The Jacobite ruin stands high in the evening mist.
Ruthven Barracks, set on a mound in the Scottish
Highlands, echoes with ghosts and lovers’ tales. The
settlement which had existed there for over a thousand
years is long gone, but the rumours of betrayal and obsession are as fresh as if whispered yesterday. Alisdair Mormac an Righ once made his home here, but few round
these parts referred to him by that name then and nor
do they do so now. One of the blackest bastards ever to
walk through Scotland’s history, the son of King Robert
II lived in barbarous times – times which he, the Wolf
of Badenoch, made darker and more murderous every
day he lived.
 
Now the earth which the Wolf walked is hard from
the constant tramp of tourist feet. The day-buses and
walking tours have long gone as the low evening clouds
scurry past the moon. It is almost midnight, but it is as
bright as day underneath the startling Scottish night sky.
 
The lovers walk up the steep gravel path from the roadside
and, hand-in-hand, enter the stony ruins. They sit
down amongst the ancient stones, their heavy voices
echoing with lust – and revenge.
 
A hip flask is taken from the backpack of its owner.

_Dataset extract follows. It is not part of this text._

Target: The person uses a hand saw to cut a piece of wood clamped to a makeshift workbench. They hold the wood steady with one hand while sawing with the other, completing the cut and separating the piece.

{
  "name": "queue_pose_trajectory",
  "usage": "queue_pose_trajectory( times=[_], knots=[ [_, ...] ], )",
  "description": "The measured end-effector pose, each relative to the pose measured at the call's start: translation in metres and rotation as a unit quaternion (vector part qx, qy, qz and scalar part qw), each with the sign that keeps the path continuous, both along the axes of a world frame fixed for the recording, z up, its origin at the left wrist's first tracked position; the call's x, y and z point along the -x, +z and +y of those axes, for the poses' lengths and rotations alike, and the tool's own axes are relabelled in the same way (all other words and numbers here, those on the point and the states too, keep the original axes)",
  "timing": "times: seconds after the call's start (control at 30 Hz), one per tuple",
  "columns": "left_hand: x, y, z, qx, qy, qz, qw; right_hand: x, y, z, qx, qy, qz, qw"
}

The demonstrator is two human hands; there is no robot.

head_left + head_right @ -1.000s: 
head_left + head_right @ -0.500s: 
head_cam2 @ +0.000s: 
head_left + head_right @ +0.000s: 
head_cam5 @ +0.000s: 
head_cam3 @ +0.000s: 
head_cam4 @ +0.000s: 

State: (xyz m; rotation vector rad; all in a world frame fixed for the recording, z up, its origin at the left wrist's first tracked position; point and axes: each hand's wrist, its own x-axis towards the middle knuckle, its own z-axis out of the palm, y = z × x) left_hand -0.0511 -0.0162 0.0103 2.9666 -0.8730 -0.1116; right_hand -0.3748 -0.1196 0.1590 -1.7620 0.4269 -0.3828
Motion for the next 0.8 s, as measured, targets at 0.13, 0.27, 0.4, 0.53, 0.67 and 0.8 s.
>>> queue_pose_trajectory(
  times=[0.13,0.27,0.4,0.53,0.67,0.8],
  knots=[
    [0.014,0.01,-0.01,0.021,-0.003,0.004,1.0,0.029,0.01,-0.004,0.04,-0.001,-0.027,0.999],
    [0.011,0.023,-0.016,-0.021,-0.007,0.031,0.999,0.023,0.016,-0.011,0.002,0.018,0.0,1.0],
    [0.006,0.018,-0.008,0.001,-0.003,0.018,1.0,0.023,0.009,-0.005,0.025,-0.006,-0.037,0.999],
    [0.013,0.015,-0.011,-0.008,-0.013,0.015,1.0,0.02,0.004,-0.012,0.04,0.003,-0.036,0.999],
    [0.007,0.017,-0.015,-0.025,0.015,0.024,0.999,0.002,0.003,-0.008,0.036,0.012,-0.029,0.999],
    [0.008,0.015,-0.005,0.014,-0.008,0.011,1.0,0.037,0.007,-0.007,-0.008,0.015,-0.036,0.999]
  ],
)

It is handed to the other, who fingers it anxiously,
thinking of past indiscretions.
 
‘Take the whisky and seal the deal,’ come the words
as the dark fluid is thrown down a throat parched from
the wanting. The breath of the lovers is sweet in the
night air. They search for words, for an appropriate toast
to what they feel for each other. Both seem content to
drink in the surroundings and the presence of the other
alongside the liquid from the pure waters of the nearby
distillery.
 
This is a betrothal.
A consummation.
 
The reverberations of words exchanged and vows
underscored will last beyond this night.
 
The Earl of Badenoch had ruled these lands in a cruel
way – always taking more than he was entitled to, yet
never satisfying himself. He knew the meaning of
betrayal; he knew the cost of love. When he deserted his
wife for his mistress, the Church ruled against him –
and entire towns paid the cost. The Wolf sought revenge
in an orgy of ransacking, burning and murder, eventually
offering superficial repentance in order to win his
way back into society.
 
But he, more than most, knew that what lies on the
surface matters nothing compared to what lurks beneath.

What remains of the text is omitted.